→ TASK REQUIREMENTS
Each line below that contains the word "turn" must be copied.
== Segment start ==
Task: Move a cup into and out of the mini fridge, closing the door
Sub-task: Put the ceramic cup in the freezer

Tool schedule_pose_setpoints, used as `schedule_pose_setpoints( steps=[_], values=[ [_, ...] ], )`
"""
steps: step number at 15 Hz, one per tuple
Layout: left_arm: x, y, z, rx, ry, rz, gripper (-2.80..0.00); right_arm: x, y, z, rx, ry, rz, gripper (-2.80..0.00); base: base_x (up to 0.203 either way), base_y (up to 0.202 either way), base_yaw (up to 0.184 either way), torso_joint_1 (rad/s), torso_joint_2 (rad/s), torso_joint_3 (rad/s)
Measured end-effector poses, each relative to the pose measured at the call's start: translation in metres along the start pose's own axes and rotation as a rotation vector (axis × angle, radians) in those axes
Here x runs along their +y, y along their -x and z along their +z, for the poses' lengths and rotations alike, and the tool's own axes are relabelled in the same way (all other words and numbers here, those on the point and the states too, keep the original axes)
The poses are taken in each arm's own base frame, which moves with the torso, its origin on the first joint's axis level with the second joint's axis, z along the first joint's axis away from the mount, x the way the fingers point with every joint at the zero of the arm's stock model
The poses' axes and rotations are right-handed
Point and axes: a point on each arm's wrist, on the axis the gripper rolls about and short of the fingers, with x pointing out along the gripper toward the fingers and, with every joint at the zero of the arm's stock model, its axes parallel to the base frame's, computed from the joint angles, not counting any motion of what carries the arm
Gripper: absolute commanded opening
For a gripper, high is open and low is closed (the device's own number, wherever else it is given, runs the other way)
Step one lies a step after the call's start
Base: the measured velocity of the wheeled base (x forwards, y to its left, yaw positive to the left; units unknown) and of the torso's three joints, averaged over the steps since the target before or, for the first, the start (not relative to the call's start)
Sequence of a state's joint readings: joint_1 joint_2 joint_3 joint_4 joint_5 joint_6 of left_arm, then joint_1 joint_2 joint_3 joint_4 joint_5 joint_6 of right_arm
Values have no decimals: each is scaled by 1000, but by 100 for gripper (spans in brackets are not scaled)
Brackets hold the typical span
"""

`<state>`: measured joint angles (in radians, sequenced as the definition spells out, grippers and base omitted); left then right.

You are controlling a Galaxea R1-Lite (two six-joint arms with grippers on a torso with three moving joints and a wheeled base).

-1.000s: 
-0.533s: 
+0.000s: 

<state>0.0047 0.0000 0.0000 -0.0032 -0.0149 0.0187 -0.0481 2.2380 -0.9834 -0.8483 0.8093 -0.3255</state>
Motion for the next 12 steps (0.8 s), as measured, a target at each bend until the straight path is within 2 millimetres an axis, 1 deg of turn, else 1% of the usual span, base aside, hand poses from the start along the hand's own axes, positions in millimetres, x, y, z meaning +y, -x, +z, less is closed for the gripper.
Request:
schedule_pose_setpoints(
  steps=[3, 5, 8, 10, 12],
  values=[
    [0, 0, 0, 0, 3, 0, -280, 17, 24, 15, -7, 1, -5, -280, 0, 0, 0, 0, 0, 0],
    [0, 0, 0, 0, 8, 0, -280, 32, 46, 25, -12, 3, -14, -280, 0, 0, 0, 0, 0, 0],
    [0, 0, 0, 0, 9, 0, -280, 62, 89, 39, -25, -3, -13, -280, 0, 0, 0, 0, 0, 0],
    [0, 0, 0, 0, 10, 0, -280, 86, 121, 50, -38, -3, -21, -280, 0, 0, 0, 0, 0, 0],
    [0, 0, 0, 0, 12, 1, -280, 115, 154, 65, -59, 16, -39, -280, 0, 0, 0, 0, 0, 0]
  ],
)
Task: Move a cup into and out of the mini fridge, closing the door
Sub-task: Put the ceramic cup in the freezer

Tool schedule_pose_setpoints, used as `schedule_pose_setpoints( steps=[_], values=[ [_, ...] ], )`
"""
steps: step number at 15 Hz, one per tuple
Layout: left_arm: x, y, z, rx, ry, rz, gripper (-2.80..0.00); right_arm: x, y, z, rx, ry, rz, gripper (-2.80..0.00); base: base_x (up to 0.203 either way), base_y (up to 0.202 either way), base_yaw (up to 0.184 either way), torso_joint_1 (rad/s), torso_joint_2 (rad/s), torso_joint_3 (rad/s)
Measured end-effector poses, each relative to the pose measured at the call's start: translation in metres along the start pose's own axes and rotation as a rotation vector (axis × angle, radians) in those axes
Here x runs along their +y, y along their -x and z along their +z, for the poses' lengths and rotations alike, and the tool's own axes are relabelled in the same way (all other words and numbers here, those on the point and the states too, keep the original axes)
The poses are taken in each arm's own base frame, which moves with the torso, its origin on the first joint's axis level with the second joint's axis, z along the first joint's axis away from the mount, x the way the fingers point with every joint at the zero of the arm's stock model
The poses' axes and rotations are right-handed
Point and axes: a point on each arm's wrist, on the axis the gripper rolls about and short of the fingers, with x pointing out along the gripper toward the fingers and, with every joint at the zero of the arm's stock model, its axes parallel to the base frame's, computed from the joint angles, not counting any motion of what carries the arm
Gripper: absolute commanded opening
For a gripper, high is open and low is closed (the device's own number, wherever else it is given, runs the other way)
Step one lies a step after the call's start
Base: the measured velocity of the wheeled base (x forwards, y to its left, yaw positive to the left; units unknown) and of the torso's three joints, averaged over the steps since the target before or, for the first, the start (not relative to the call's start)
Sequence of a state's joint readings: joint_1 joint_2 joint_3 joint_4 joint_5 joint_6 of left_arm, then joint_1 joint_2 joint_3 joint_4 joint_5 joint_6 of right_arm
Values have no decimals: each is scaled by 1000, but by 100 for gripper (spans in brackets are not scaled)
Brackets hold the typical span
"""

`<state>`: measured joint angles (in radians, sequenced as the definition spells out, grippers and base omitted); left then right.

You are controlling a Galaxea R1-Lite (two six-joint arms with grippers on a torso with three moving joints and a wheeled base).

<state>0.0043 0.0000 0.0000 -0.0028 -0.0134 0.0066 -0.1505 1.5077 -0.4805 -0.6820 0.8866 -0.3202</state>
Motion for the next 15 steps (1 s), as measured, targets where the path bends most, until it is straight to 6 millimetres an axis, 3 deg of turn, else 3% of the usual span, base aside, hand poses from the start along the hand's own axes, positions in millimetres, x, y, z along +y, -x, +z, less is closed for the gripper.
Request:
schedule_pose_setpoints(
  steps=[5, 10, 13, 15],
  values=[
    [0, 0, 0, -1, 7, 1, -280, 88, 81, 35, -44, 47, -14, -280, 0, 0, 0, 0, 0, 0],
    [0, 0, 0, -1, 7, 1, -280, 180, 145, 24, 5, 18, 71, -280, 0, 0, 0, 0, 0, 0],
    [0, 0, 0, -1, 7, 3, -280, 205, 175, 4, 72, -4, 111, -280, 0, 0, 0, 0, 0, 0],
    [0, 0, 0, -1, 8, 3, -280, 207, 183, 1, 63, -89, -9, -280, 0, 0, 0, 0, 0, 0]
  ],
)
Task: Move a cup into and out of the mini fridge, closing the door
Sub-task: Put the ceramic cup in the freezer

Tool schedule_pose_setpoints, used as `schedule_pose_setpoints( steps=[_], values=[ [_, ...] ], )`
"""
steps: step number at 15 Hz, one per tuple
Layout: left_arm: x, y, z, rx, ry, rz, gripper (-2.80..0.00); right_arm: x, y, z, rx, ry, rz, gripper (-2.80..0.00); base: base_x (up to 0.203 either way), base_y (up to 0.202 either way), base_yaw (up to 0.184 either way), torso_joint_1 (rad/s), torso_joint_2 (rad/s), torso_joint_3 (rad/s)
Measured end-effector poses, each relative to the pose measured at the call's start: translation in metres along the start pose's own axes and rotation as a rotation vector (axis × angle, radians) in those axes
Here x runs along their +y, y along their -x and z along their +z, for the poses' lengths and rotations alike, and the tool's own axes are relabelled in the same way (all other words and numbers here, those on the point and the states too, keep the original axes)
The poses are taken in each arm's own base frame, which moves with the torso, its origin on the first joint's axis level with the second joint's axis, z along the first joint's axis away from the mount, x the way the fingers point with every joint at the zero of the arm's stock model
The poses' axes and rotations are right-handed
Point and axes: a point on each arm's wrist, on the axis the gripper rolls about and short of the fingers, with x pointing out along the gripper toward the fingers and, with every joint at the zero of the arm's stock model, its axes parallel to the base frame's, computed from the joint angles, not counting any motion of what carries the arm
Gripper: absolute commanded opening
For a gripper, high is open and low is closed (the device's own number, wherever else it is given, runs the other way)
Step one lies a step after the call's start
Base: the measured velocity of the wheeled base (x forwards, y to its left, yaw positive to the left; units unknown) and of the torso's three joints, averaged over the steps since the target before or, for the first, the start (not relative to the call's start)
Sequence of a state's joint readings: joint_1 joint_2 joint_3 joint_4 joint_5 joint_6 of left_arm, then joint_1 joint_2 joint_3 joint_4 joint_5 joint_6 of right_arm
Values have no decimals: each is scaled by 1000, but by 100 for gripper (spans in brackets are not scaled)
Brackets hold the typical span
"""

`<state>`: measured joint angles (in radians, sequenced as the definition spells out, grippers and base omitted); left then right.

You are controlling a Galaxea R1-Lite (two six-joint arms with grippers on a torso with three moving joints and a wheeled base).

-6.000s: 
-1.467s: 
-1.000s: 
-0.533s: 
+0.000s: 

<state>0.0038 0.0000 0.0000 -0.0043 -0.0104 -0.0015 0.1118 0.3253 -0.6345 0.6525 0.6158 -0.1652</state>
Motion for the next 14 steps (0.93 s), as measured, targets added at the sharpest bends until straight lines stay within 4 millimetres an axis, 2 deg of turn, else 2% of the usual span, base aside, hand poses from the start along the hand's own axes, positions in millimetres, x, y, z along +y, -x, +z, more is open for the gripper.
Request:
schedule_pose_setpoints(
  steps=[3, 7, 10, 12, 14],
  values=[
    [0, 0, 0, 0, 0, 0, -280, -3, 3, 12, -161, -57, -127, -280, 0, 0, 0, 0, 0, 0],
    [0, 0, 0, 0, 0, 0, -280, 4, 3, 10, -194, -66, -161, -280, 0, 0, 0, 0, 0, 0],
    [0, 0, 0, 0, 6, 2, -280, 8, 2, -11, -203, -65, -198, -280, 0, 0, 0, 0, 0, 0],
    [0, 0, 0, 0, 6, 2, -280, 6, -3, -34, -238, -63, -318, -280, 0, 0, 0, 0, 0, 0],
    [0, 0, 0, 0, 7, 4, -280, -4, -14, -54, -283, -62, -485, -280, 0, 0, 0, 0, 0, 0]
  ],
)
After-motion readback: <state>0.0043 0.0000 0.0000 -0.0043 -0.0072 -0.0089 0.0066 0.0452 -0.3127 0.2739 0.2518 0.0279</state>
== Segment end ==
→ EXPECTED ANSWER
Motion for the next 12 steps (0.8 s), as measured, a target at each bend until the straight path is within 2 millimetres an axis, 1 deg of turn, else 1% of the usual span, base aside, hand poses from the start along the hand's own axes, positions in millimetres, x, y, z meaning +y, -x, +z, less is closed for the gripper.
Motion for the next 15 steps (1 s), as measured, targets where the path bends most, until it is straight to 6 millimetres an axis, 3 deg of turn, else 3% of the usual span, base aside, hand poses from the start along the hand's own axes, positions in millimetres, x, y, z along +y, -x, +z, less is closed for the gripper.
Motion for the next 14 steps (0.93 s), as measured, targets added at the sharpest bends until straight lines stay within 4 millimetres an axis, 2 deg of turn, else 2% of the usual span, base aside, hand poses from the start along the hand's own axes, positions in millimetres, x, y, z along +y, -x, +z, more is open for the gripper.

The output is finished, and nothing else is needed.